Я налил ему полстакана водки, налил себе, но пить не стал, он этого не заметил.
— А порядка больше было, — сказал Кеша. — Народу власть нужна. Крепкая. Чтоб был авторитет. Наш мужик без этого не может. И работяга — не может.
— А ты? — спросил я.
— Что я?
— А ты можешь?
— И я не могу. Поумней нас люди есть. Они приставлены к этому делу — думать в государственном масштабе. Плесни еще.
Я придвинул ему свой невыпитый стакан. Мне хотелось, чтобы он поскорей ушел. С ним произошли какие-то необратимые изменения. Раньше он не пьянел, а только чугунел от водки. А сейчас движения его стали приблизительными, глаза, разжиженные алкоголем, обесцветились.
Я спросил:
— Кеша, а ты бил кого-нибудь?
— Но-но! — сказал Кеша и погрозил мне пальцем.
Поссорились мы перед самым его уходом. Уже в прихожей он обнял меня на прощанье.
— А за Вовку моего — спасибо. Ты там с директором института поговори или с кем. По-хитрому, по-еврейски…
— Как? — переспросил я.
— Ну, а чего особенного, — простодушно засмеялся Кеша. — Ваша нация дружная, не то что наш русский дурак. Вы друг друга всегда покроете…
Я отодвинул его в сторону, открыл перед ним дверь и, невероятно стыдясь за него, за людей, которые его искалечили, за время, в которое я живу, выгнал Кешу из дома.
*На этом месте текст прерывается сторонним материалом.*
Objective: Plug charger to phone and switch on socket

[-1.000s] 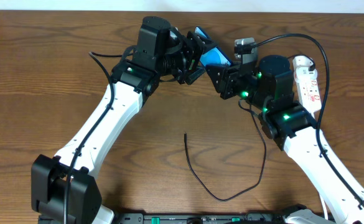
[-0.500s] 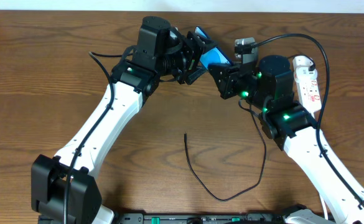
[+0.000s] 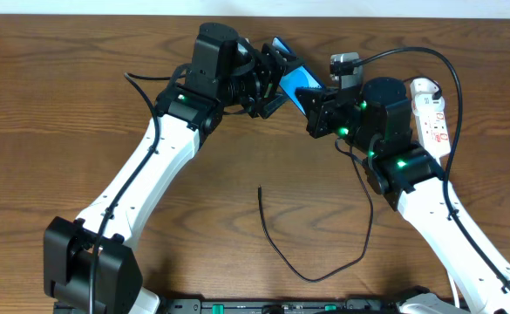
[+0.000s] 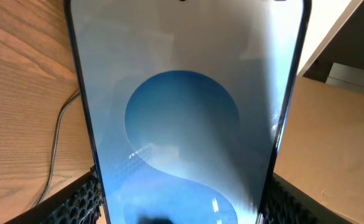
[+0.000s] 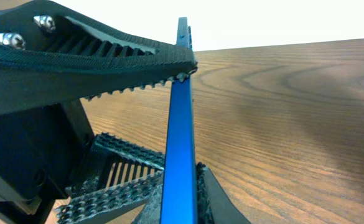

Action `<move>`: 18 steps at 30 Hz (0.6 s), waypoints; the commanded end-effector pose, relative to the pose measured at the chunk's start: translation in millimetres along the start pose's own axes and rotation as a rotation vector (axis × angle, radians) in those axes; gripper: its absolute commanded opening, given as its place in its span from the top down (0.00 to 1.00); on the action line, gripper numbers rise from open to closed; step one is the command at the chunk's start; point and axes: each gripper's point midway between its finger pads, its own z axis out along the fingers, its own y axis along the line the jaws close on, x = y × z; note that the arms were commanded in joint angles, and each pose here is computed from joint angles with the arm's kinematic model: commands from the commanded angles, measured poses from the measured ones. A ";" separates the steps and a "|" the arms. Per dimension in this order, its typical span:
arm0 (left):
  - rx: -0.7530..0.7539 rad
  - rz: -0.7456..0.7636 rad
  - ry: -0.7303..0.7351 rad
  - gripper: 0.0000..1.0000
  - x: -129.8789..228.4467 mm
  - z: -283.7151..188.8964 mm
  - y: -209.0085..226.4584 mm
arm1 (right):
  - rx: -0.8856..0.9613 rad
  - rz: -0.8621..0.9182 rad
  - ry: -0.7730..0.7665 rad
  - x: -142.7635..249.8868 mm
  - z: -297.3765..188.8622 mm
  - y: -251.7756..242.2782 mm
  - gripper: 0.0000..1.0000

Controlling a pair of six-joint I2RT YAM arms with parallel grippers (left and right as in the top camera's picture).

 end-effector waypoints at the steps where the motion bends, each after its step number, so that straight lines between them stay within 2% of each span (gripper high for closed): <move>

Дела Игоря Астахова внезапно круто поправились: оказалось, что несложный грим легко превращает его в Сталина.
Театр, в котором работал Астахов, поставил какую-то историческую пьесу, и, когда Игорь выходил на сцену с трубкой в зубах, во френче, коротко стриженный, зрительный зал встречал его овациями. Он был одним из первых актеров, научившихся играть эту роль. И такова была чудодейственная сила роли, что свойства ее и вне спектакля, за сценой, как бы продолжали облучать труппу театра. Уже одно то, что в уборной Астахова постоянно висел на плечиках этот френч, лежала на полочке полувоенная фуражка, стояли на полу сапоги на высоких каблуках, — даже одно только это заставило дирекцию театра пересмотреть свое отношение к Игорю.
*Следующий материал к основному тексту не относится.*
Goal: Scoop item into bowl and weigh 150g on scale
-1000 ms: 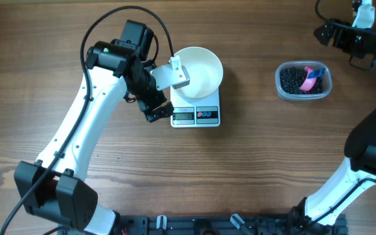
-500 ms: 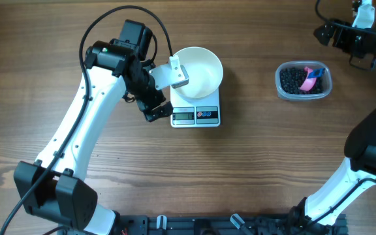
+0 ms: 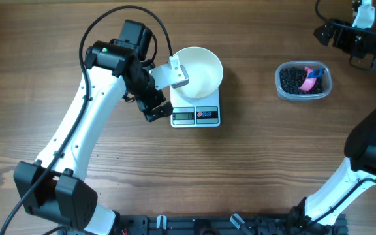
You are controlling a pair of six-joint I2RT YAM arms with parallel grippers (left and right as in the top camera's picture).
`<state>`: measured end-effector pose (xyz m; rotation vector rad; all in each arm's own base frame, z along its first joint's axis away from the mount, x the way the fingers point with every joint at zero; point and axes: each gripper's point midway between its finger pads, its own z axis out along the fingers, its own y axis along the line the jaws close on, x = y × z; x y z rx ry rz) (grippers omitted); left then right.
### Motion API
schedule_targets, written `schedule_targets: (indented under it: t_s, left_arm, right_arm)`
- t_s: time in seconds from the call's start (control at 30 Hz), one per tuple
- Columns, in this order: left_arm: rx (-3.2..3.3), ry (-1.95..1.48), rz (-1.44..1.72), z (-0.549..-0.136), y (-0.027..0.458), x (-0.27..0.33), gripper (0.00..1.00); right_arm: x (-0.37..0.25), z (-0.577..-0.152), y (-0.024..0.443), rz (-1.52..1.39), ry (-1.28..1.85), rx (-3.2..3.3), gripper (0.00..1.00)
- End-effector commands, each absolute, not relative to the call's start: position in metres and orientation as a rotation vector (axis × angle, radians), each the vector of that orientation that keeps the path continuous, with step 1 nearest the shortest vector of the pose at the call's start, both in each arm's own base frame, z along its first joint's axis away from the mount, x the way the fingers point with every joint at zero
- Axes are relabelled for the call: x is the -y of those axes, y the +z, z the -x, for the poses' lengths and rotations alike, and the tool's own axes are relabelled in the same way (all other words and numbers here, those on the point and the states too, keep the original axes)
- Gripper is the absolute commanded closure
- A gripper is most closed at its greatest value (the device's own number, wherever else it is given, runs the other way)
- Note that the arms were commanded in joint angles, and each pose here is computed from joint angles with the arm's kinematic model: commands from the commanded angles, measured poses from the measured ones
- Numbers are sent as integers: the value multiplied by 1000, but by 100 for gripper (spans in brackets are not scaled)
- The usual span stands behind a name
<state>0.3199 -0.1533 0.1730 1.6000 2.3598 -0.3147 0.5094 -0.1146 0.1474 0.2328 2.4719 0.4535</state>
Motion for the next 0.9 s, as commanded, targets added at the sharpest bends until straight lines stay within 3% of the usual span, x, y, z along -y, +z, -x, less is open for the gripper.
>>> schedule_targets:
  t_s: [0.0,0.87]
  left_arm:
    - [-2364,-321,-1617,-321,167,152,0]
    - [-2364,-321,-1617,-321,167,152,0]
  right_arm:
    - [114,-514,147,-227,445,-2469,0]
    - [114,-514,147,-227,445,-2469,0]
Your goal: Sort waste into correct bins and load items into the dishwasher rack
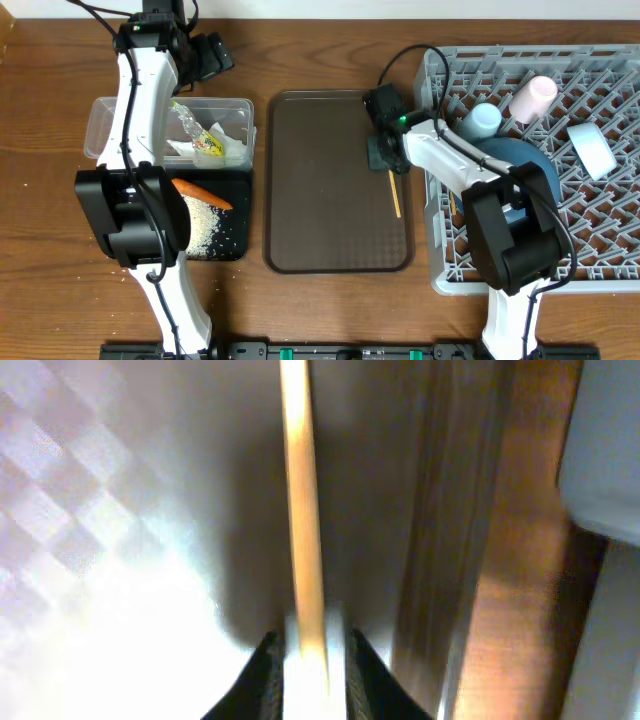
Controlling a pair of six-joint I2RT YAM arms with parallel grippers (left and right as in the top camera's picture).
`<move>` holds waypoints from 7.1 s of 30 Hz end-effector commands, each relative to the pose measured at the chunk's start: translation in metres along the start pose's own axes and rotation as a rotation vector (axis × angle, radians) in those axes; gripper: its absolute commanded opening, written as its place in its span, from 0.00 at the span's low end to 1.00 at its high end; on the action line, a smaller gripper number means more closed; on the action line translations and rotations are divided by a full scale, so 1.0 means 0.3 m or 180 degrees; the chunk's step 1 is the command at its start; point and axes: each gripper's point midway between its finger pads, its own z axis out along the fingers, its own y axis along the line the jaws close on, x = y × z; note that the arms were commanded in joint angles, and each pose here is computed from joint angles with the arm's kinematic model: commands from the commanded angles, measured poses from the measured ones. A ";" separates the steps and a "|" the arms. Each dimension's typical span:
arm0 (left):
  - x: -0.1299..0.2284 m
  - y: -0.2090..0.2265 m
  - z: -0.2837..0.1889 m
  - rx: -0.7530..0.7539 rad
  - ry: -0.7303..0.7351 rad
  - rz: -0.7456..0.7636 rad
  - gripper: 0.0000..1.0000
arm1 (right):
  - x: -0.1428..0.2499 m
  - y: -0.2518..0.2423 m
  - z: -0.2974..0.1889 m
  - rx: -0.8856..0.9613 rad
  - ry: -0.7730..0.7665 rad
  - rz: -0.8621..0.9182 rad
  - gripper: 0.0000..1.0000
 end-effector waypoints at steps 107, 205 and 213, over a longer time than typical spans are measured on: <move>-0.009 0.000 -0.006 -0.0009 -0.0025 0.0029 0.98 | -0.297 -0.316 -0.400 -0.0583 -0.0093 0.0346 0.99; -0.009 0.000 -0.006 -0.0009 -0.0025 0.0029 0.98 | 0.369 -0.466 -0.780 -0.0031 -0.4690 -0.0099 0.99; -0.009 0.000 -0.006 -0.0009 -0.0025 0.0029 0.98 | 0.403 -0.492 -0.617 0.0140 -0.4037 -0.0007 0.99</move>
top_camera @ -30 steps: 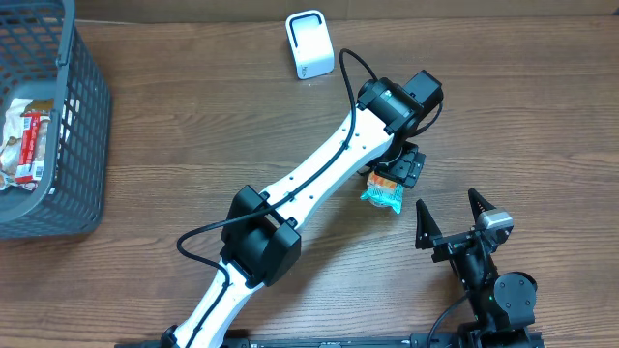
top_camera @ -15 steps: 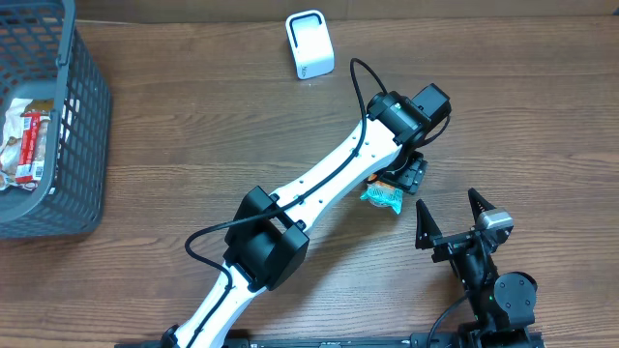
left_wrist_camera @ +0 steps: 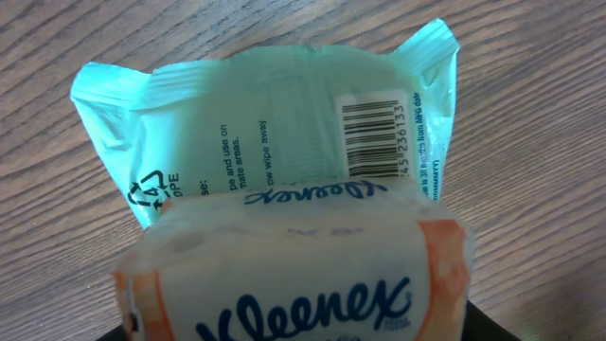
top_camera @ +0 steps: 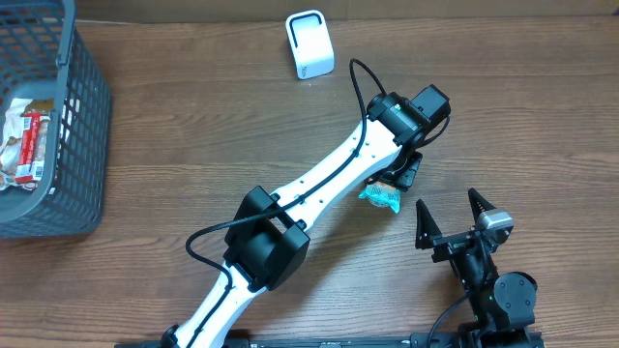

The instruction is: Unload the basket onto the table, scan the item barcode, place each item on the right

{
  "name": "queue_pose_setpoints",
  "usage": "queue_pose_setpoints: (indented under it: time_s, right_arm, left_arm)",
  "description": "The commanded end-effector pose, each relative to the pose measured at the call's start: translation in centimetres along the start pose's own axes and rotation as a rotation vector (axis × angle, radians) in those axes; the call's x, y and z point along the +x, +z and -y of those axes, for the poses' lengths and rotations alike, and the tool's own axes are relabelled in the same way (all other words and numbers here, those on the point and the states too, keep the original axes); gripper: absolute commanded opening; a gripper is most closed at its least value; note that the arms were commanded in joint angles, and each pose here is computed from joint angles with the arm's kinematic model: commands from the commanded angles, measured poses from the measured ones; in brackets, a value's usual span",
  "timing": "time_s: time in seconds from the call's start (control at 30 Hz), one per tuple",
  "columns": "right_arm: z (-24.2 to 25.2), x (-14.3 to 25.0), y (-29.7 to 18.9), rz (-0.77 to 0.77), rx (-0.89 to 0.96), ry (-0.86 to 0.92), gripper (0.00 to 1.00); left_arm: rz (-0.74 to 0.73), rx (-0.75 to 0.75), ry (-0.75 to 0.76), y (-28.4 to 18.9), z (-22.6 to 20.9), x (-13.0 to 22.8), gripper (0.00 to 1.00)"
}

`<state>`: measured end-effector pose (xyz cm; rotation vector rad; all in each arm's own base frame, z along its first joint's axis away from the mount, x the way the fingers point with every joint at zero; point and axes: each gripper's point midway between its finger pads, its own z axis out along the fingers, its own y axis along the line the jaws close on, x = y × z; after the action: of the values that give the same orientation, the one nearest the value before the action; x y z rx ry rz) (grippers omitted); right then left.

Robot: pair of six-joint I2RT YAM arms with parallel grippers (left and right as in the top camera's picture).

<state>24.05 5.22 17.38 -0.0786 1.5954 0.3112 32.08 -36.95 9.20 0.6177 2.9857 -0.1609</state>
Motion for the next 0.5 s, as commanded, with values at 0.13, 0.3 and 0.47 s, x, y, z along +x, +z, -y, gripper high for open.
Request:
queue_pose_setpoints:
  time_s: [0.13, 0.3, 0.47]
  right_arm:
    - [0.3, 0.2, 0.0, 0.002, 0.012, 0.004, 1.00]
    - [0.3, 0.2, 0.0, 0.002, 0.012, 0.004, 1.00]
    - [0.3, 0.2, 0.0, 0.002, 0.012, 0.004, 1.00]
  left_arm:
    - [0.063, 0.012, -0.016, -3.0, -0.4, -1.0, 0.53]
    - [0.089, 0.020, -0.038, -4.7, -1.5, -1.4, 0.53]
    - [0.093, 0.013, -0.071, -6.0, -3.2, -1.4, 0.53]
Он стал артистом высшей категории.
О нем уже нельзя было сказать, что он играет эту роль плохо, ибо внешнее сходство со Сталиным делало его неприкосновенным.
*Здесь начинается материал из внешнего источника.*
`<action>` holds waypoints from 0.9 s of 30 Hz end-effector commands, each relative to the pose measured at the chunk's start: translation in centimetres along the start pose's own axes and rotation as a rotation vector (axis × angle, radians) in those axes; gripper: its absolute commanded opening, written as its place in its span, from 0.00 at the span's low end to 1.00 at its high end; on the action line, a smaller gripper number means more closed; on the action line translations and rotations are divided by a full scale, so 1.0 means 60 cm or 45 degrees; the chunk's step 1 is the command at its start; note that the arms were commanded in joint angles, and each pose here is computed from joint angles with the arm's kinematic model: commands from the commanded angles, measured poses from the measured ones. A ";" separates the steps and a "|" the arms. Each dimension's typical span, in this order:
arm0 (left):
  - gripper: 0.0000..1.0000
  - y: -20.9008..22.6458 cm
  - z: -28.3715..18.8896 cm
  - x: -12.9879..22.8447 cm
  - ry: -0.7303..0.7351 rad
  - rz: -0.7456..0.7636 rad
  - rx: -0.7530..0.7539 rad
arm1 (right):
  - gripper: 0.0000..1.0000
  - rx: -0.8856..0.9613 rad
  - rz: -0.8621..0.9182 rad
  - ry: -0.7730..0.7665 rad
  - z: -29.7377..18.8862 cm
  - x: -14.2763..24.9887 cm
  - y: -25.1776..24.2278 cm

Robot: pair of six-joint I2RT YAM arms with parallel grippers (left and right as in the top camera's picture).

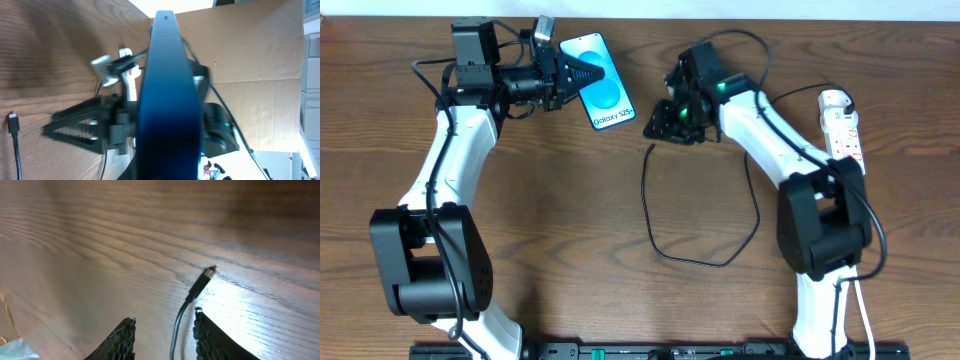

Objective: Plug charger to phone and switch on socket
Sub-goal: 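Lower the right gripper onto the black cable's USB-C plug and grasp it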

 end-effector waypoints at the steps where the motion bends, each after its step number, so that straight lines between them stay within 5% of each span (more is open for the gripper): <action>1: 0.07 -0.013 -0.005 0.004 0.021 0.048 0.025 | 0.38 -0.020 0.083 0.043 0.024 0.003 -0.001; 13: 0.07 -0.011 -0.005 0.005 0.023 0.034 0.022 | 0.38 0.001 0.184 0.115 0.067 0.017 -0.020; 27: 0.07 -0.011 -0.005 0.005 0.023 0.029 0.021 | 0.24 0.003 0.220 0.128 0.090 0.021 -0.018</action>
Point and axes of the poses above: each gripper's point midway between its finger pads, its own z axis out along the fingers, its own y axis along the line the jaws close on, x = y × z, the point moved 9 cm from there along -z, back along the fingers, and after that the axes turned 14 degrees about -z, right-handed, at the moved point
Те несколько реплик, которые Астахов произносил на сцене с едва уловимым грузинским акцентом, те, знакомые по портретам и хроникам, несколько поз, в которых он показывался в спектакле, переносили его в иную сферу, где воздух был разрежен, где зрителю было трудно и сладко дышать.
На гастролях в Москве Астахова принимали еще более бурно.
Его пригласили сниматься в фильме.
Других ролей, кроме этой, он уже не играл: режиссеры опасались, что он замусорит будничными чертами свою коронную роль.
Бывать в их доме мне становилось все трудней. Мои отношения с Катей остановились. Они дошли до той точки, дальше которой могли двигаться только вспять. После того, что случилось в Батилимане, дружелюбие Астахова стало натужным. Мы не испытывали друг к другу вражды, нас связывала взаимная неполноценность. У каждого из нас Катя отобрала что-то, что было ей дорого и необходимо, из этих частей она составила для себя одного любимого человека, и теперь мы с Игорем не существовали отдельно.